_Exercise prompt:_
The data below should be duplicated in full, unchanged.

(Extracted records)
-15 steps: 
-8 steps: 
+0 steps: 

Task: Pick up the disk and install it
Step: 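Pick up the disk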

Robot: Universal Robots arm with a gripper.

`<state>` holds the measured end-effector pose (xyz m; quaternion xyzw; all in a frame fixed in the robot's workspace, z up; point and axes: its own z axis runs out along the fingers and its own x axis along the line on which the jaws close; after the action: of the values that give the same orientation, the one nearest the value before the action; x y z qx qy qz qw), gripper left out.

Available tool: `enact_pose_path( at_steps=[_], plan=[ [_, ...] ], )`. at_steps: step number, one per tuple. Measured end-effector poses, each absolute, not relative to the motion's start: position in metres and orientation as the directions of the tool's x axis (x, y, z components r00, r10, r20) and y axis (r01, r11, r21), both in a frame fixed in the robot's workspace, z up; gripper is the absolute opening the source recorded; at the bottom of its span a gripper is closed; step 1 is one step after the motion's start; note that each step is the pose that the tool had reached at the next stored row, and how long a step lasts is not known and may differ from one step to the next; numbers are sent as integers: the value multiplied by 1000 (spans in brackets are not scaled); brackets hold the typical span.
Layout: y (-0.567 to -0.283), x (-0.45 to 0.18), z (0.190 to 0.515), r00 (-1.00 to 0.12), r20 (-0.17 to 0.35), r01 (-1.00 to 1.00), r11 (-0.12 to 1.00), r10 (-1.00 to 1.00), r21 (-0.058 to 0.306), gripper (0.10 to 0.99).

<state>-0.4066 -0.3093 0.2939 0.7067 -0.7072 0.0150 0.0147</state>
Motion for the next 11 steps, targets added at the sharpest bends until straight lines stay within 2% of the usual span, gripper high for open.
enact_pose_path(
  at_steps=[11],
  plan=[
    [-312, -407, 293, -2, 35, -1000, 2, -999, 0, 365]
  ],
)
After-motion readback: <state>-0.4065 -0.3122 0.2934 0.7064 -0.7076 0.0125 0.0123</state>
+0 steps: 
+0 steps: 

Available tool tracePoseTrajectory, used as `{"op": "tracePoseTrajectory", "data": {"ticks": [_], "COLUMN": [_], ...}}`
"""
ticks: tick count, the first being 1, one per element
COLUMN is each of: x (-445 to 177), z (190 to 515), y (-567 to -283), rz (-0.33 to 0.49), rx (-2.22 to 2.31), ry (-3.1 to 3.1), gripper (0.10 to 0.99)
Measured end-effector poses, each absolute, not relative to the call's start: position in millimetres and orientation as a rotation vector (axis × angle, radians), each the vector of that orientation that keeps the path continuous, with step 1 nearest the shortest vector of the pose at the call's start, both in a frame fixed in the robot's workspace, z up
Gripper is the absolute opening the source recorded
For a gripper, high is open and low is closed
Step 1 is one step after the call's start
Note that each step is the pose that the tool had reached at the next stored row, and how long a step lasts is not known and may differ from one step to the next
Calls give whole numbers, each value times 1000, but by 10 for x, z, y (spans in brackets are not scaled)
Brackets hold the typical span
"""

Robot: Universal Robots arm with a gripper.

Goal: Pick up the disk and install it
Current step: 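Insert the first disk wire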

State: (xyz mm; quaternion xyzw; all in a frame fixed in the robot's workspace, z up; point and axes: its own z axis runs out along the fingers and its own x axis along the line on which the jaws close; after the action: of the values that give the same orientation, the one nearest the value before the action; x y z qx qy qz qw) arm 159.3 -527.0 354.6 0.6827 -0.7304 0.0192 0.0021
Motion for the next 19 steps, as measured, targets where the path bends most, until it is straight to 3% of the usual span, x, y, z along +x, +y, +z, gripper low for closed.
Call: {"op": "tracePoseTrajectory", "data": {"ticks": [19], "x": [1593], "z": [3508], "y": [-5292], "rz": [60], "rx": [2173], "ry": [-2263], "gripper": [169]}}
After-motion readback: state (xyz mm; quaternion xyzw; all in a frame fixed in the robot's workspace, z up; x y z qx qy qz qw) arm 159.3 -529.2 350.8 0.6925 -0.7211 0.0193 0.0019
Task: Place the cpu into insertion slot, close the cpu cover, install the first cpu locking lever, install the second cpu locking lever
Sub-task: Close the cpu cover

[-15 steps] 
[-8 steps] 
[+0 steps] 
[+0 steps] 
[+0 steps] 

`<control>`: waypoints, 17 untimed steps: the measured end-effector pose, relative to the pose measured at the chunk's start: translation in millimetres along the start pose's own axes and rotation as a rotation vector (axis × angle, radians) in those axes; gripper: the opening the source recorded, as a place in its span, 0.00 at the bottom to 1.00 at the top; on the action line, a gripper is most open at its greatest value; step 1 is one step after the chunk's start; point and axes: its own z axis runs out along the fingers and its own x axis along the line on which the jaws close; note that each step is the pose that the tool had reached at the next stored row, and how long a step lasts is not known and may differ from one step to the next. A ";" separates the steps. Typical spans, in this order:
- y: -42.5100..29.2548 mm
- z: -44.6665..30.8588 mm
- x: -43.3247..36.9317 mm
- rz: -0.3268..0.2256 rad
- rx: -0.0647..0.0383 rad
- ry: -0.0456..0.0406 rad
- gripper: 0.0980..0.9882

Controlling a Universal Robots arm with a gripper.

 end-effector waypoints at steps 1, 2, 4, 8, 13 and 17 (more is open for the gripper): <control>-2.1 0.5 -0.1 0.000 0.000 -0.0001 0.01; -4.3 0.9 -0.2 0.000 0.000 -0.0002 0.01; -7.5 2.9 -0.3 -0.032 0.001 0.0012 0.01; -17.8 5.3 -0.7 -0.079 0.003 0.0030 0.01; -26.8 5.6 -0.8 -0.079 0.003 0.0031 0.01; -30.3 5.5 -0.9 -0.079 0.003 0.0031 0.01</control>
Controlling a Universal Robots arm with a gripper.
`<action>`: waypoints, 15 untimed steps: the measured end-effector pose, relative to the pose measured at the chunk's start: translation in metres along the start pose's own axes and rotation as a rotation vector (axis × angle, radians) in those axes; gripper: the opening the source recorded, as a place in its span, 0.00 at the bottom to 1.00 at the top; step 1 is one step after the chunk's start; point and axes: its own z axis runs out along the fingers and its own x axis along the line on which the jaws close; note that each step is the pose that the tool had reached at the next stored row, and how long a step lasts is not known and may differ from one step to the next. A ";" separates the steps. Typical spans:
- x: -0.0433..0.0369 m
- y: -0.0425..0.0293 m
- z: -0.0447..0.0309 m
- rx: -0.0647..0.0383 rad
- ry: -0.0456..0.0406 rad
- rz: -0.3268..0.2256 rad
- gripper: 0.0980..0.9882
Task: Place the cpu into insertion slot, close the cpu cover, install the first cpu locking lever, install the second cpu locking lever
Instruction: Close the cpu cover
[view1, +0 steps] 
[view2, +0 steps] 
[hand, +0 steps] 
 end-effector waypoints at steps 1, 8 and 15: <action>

_Solution below:_
-15 steps: 
-8 steps: 
+0 steps: 

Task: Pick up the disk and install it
Step: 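Pick up the disk
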
Robot: Universal Robots arm with a gripper.

`<state>` holds the measured end-effector pose (xyz m; quaternion xyzw; all in a frame fixed in the robot's workspace, z up; point and axes: its own z axis runs out along the fingers and its own x axis along the line on which the jaws close; after the action: of the values that give the same orientation, the one nearest the value before the action; x y z qx qy qz qw), gripper left out.

Available tool: `enact_pose_path( at_steps=[_], plan=[ [_, ...] ], )`. at_steps: step number, one per tuple. Measured end-effector poses, each absolute, not relative to the motion's start: position in metres and orientation as the directions of the tool's x axis (x, y, z components r00, r10, r20) and y axis (r01, r11, r21), both in a frame fixed in the robot's workspace, z up; gripper is the absolute opening the source recorded; at the bottom of its span a gripper is closed; step 1 is one step after the motion's start; note that each step is the pose that the tool had reached at the next stored row, and how long a step lasts is not known and may differ from one step to the next; numbers are sent as integers: the value multiplied by 1000 (spans in brackets are not scaled); brackets hold the typical span.
Layout: y (-0.567 to -0.283), x (-0.45 to 0.18), z (0.190 to 0.515), r00 (-1.00 to 0.12), r20 (-0.17 to 0.35), r01 (-1.00 to 1.00), r11 (-0.12 to 1.00), r10 (-1.00 to 1.00), r21 (-0.058 to 0.306), gripper (0.10 to 0.99).

<state>-0.4066 -0.3093 0.2939 0.7067 -0.7072 0.0150 0.0147</state>
Motion for the next 11 steps, targets added at the sharpest bends until straight lines stay within 2% of the usual span, gripper high for open.
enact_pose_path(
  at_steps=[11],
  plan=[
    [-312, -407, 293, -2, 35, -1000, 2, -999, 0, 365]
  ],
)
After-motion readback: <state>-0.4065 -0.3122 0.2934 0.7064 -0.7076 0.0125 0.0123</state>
+0 steps: 
+0 steps: 

Available tool tracePoseTrajectory, used as `{"op": "tracePoseTrajectory", "data": {"ticks": [_], "COLUMN": [_], ...}}`
"""
ticks: tick count, the first being 1, one per element
COLUMN is each of: x (-445 to 177), z (190 to 515), y (-567 to -283), rz (-0.33 to 0.49), rx (-2.22 to 2.31), ry (-3.1 to 3.1), gripper (0.10 to 0.99)
Measured end-effector poses, each absolute, not relative to the call's start: position in millimetres and orientation as a rotation vector (axis × angle, radians), each the vector of that orientation that keeps the path continuous, with step 1 nearest the shortest vector of the pose at the call's start, both in a frame fixed in the robot's workspace, z up
Gripper is the absolute opening the source recorded
For a gripper, high is open and low is closed
Step 1 is one step after the call's start
Note that each step is the pose that the tool had reached at the next stored row, and how long a step lasts is not known and may differ from one step to the next
Calls give whole numbers, each value times 1000, but by 10 for x, z, y (spans in brackets are not scaled)
Brackets hold the typical span
"""

Robot: Universal Robots arm with a gripper.

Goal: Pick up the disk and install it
Current step: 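Insert the first disk wire
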
State: (xyz mm; quaternion xyzw; all in a frame fixed in the robot's workspace, z up; point and axes: its own z axis runs out along the fingers and its own x axis along the line on which the jaws close; after the action: of the values that give the same orientation, the one nearest the value before the action; x y z qx qy qz qw) arm 159.3 -527.0 354.6 0.6827 -0.7304 0.0192 0.0021
Motion for the next 19 steps, as measured, targets where the path bends most, until it is straight to 3% of the usual span, x, y, z along +x, +y, +z, gripper low for closed.
Call: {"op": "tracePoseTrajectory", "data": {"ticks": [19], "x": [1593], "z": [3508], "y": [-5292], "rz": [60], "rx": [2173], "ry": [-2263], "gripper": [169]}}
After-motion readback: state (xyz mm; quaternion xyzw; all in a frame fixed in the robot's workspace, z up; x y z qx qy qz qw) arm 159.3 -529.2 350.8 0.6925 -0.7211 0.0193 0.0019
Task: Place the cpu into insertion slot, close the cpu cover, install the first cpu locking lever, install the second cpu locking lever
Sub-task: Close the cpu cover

[-15 steps] 
[-8 steps] 
[+0 steps] 
[+0 steps] 
[+0 steps] 

`<control>`: waypoints, 17 untimed steps: the measured end-effector pose, relative to the pose measured at the chunk's start: translation in millimetres along the start pose's own axes and rotation as a rotation vector (axis × angle, radians) in those axes; gripper: the opening the source recorded, as a place in its span, 0.00 at the bottom to 1.00 at the top; on the action line, a gripper is most open at its greatest value; step 1 is one step after the chunk's start; point and axes: its own z axis runs out along the fingers and its own x axis along the line on which the jaws close; note that each step is the pose that the tool had reached at the next stored row, and how long a step lasts is not known and may differ from one step to the next. A ";" separates the steps. Typical spans, in this order:
- y: -42.5100..29.2548 mm
- z: -44.6665..30.8588 mm
- x: -43.3247..36.9317 mm
- rz: -0.3268..0.2256 rad
- rx: -0.0647..0.0383 rad
- ry: -0.0456..0.0406 rad
- gripper: 0.0980..0.9882

Controlling a Universal Robots arm with a gripper.

 end-effector waypoints at steps 1, 2, 4, 8, 13 and 17 (more is open for the gripper): <control>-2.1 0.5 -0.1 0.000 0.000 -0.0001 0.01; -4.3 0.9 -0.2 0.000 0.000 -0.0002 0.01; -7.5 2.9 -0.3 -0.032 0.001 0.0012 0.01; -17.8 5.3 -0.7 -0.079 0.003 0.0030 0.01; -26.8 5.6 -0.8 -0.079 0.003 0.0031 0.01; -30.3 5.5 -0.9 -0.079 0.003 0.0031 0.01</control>
Controlling a Universal Robots arm with a gripper.
`<action>`: waypoints, 15 untimed steps: the measured end-effector pose, relative to the pose measured at the chunk's start: translation in metres along the start pose's own axes and rotation as a rotation vector (axis × angle, radians) in those axes; gripper: the opening the source recorded, as a place in its span, 0.00 at the bottom to 1.00 at the top; step 1 is one step after the chunk's start; point and axes: its own z axis runs out along the fingers and its own x axis along the line on which the jaws close; note that each step is the pose that the tool had reached at the next stored row, and how long a step lasts is not known and may differ from one step to the next. A ";" separates the steps. Typical spans:
- x: -0.0433..0.0369 m
- y: -0.0425..0.0293 m
- z: -0.0447..0.0309 m
- rx: -0.0647..0.0383 rad
- ry: -0.0456..0.0406 rad
- rz: -0.3268..0.2256 rad
- gripper: 0.0980..0.9882
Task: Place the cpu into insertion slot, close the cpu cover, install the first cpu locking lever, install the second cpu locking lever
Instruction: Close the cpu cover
[view1, +0 steps] 
[view2, +0 steps] 
[hand, +0 steps] 
 end-effector waypoints at steps 1, 8 and 15: <action>

Nothing more will be written for this answer.